In [1]:
# first, load up the necessary libraries

import requests
from bs4 import BeautifulSoup
import lxml

In [3]:
# second, load up the webpage and create a 'soup' object

webpage = requests.get("https://www.stern.nyu.edu/faculty/search_name_form")
source = webpage.content
soup = BeautifulSoup(source, 'lxml')

## identifying html tags

Before you can scrape a specific part of an webpage, you need to find out the html tag for the element you want to scrape. In this case, I want to get the names, affiliation, and email address for all of the Adjuncts listed on this [faculty page](https://www.stern.nyu.edu/faculty/search_name_form). 

In order to find out the element I need to scrape, I need to go into the page source. Here, I will use the "inspector" tool. On most browsers, you can fire up this tool by right-clicking on the element you want to scrape. 

Note: if you want to scrape an attribute, that's totally fine too.
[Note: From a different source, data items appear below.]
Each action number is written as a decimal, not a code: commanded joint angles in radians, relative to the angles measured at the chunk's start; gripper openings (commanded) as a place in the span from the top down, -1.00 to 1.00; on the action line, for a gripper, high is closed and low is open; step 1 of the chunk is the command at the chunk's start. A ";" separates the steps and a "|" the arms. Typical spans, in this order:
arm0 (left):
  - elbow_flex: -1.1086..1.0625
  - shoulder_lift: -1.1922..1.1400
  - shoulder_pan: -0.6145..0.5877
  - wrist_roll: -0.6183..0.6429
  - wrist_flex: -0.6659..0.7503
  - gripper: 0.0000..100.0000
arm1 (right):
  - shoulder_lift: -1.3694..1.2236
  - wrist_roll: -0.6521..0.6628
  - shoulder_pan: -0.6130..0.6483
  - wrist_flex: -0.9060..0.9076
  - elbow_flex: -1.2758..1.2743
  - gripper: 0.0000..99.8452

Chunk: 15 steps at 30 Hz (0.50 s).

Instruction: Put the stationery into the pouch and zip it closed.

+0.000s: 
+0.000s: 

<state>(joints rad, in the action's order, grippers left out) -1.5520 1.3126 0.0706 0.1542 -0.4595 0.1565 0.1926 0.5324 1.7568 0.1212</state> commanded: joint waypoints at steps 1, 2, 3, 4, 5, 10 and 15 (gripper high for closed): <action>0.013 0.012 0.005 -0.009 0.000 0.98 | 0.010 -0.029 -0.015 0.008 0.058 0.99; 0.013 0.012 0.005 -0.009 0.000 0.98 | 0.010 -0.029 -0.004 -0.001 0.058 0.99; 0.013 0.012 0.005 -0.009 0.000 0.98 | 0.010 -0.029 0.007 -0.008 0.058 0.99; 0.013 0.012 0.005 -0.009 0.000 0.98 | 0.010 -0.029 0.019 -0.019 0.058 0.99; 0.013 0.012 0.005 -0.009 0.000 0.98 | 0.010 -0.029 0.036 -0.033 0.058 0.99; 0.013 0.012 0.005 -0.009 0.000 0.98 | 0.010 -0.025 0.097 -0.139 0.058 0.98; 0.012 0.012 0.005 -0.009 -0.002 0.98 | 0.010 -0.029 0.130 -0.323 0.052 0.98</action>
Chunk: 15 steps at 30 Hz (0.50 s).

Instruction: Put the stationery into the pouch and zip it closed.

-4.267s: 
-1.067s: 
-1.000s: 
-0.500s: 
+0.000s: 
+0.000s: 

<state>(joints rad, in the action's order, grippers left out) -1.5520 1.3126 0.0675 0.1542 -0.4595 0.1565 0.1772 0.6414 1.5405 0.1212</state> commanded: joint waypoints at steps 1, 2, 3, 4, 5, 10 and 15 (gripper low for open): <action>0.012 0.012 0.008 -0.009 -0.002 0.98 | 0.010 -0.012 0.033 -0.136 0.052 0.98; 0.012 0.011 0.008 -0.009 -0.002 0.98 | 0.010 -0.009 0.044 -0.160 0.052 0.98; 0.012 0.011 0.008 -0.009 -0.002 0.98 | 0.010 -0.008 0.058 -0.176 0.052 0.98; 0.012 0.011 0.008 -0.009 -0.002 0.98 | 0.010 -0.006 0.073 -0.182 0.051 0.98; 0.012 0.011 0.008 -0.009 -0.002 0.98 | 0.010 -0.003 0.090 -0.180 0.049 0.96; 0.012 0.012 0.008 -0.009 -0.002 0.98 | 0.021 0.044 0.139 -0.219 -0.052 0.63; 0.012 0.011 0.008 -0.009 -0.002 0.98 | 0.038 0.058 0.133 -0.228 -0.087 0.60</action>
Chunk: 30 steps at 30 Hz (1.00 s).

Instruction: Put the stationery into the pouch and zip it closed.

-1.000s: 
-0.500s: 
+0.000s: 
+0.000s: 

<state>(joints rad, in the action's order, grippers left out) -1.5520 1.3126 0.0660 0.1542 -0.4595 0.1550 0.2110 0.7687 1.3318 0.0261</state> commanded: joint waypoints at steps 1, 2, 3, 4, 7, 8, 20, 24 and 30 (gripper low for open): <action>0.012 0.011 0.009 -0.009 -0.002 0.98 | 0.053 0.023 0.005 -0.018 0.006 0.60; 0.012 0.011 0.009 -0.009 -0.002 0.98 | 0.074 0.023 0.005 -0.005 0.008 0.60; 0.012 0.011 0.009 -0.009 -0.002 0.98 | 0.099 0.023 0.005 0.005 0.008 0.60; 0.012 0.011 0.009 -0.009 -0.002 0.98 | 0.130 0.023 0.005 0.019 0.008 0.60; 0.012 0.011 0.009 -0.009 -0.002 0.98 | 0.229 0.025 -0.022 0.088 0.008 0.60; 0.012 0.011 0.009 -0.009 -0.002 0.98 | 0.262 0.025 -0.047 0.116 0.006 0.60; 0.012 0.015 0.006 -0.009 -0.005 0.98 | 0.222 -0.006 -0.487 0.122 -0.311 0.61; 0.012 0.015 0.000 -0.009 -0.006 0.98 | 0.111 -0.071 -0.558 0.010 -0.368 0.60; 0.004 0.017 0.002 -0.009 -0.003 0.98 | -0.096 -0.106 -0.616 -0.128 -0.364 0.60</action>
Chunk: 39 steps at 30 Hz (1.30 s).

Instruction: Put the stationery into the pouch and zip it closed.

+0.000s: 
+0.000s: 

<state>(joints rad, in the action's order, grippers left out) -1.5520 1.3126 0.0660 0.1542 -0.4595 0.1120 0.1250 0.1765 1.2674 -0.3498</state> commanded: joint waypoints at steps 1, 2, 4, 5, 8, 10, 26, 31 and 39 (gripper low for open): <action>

Check out the bs4 docs on [tags and attributes](
https://www.crummy.com/software/BeautifulSoup/bs4/doc/#bs4.Tag) to get started. 

After right-clicking on your desired element that you want to scrape, in the popup menu, select "inspect."

![inspector tool](img/inspector.png)

Then, a window should appear that covers about half of your webpage. Check in the largest panel in this window (the one displaying html code) and look for the *highlighted code* in this section. That code contains the name of the html tag that you want to scrape.

![selection pane](img/selection.png)

Remember, it's helpful to think of the HTML as a tree structure. You can use bs4 methods like `.parent` and `.children` to navigate this tree. Read more about the [navigating html tags](https://www.crummy.com/software/BeautifulSoup/bs4/doc/#navigating-using-tag-names) on the bs4 documentation.

Sometimes, it helps to identify the html tag directly above the current one. This is known as the 'parent' tag. 

## scraping the right tag

Let's first print all of the text in items within the `<i>` tag. This is what we saw on the 'inspector' as the tag that wraps each person's affiliation. 

Here, we are going to use the `find_all()` function from bs4. 

In [4]:
# this is a for loop that goes through all of the <i> tags in our 'soup' object
# then uses the 'text' attribute to grab just the text (taking out the html tag)
# for that item

for item in soup.find_all('i'):
    print(item.text)

Adjunct Assistant Professor of Finance
C.V. Starr Professor of Economics
Adjunct Associate Professor
Adjunct Assistant Professor
Adjunct Professor of Finance
Assistant Professor of Accounting
Professor of Marketing
Professor Emeritus of Finance
Adjunct Assistant Professor
Ira Rennert Professor of Entrepreneurial Finance
Assistant Professor
Vice Dean for Faculty and Research
Clinical Assistant Professor
Emeritus Professor of Marketing
Adjunct Professor of Information, Operations and Management Sciences
Adjunct Instructor of Management Communication
Assistant Professor of Technology, Operations, and Statistics
Associate Professor of Technology, Operations, and Statistics
Professor Emeritus of Accounting
Professor of the Practice and Senior Fellow
Professor of Accounting
Executive in Residence
Adjunct Professor of Finance
Adjunct Professor
Clinical Professor of Finance and Professor of Management Practice
Adjunct Associate Professor
Visiting Associate Professor of Management
Adjunct Assis

The code definitely works here. We got a list of affiliations. But we want more than the affiliations, we also want to get the names and emails. So what do we do? 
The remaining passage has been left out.